What to produce: Each line in the entries below that holds the string "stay" is to be listed.

Data records:
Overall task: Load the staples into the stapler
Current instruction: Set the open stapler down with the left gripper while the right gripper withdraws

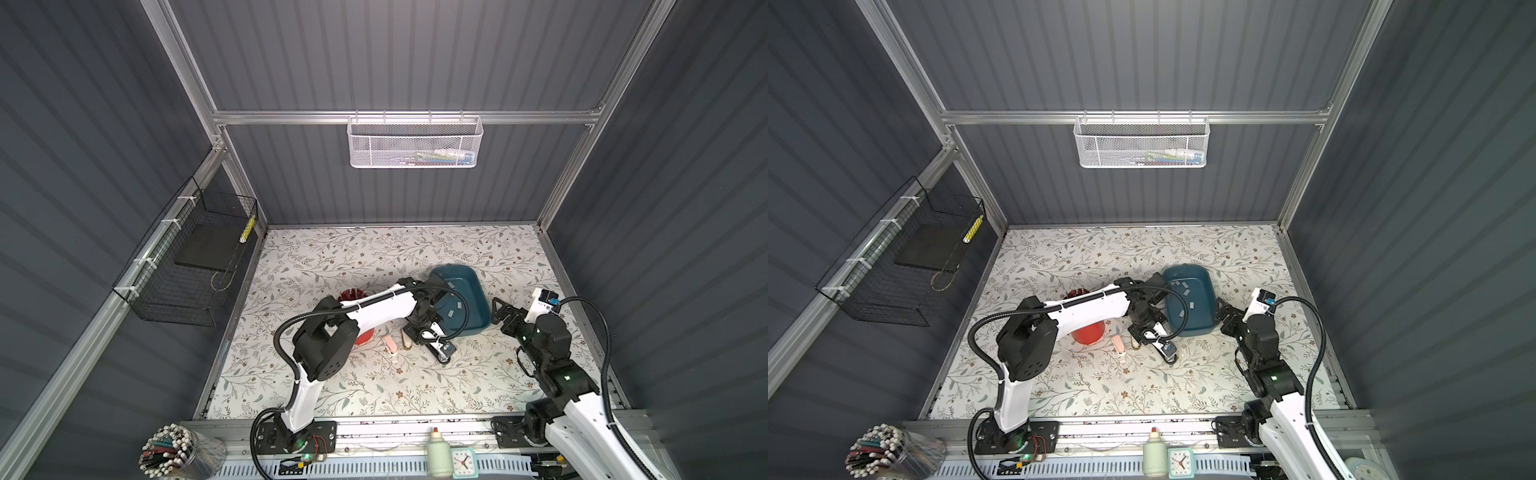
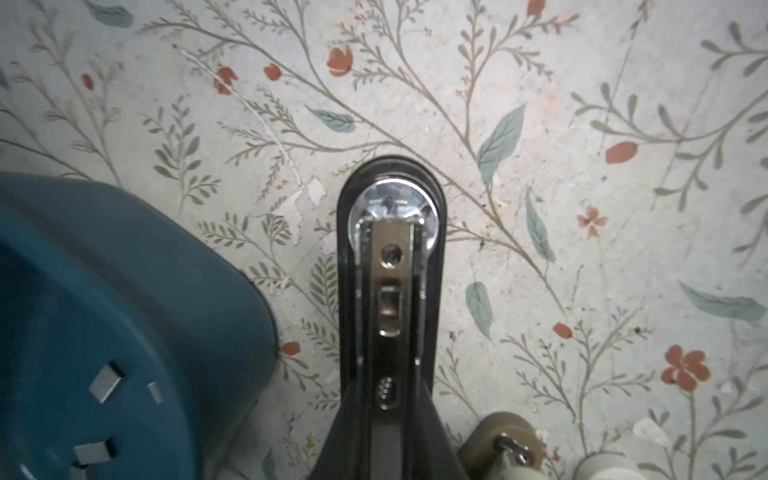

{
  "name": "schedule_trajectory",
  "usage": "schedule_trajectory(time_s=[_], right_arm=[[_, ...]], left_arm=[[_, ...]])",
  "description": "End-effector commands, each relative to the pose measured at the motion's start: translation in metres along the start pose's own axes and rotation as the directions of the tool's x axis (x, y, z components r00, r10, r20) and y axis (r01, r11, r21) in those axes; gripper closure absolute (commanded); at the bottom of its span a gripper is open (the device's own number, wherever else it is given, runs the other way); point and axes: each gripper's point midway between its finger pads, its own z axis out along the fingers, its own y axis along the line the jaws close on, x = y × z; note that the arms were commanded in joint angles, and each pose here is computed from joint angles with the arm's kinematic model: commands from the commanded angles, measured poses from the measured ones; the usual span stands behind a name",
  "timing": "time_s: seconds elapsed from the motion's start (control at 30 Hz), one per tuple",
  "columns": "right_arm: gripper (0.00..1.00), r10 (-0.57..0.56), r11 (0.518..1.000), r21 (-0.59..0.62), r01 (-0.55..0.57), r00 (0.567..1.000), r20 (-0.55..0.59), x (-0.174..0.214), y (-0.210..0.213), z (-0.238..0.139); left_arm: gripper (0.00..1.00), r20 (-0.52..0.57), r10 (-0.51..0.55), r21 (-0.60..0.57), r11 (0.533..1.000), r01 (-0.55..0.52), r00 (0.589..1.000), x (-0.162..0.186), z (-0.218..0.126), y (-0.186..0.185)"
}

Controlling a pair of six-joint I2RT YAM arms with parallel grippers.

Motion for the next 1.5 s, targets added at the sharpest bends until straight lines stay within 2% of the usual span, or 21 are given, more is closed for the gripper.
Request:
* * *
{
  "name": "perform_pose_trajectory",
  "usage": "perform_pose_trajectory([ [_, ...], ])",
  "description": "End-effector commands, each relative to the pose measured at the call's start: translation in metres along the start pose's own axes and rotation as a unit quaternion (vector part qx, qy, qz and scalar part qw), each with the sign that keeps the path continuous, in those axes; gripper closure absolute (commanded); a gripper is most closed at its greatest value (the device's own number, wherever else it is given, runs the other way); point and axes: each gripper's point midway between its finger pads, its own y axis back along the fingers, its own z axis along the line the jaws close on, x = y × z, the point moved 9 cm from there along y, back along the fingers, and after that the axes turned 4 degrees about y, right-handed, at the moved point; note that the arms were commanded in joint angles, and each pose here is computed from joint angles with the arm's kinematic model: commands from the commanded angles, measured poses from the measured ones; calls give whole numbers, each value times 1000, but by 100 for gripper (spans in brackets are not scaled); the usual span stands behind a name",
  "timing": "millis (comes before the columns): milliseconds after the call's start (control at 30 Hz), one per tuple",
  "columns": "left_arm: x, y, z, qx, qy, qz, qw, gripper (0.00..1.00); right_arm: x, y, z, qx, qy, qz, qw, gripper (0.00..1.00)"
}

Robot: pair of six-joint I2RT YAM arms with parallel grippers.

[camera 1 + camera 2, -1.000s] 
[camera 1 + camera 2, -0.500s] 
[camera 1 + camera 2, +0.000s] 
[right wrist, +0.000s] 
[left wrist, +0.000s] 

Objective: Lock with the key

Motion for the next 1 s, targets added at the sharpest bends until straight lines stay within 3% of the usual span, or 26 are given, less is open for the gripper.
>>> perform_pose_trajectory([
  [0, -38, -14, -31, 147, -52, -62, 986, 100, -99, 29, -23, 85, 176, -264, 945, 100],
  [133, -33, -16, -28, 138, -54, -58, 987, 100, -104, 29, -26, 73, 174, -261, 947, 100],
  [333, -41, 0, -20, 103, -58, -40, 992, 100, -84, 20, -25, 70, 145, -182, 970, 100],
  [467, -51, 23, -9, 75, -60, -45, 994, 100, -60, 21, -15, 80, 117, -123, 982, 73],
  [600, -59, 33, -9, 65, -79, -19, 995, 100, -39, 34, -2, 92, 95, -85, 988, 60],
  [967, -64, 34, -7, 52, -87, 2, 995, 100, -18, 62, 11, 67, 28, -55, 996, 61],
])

Answer to this task:
Motion for the next 1.5 s, targets added at the sharpest bends until straight lines stay within 2% of the usual span, or 21 are given, more is closed for the gripper.
Motion for the next 1 s, targets added at the sharpest bends until straight lines stay within 3% of the usual span, or 26 are given, less is open for the gripper.

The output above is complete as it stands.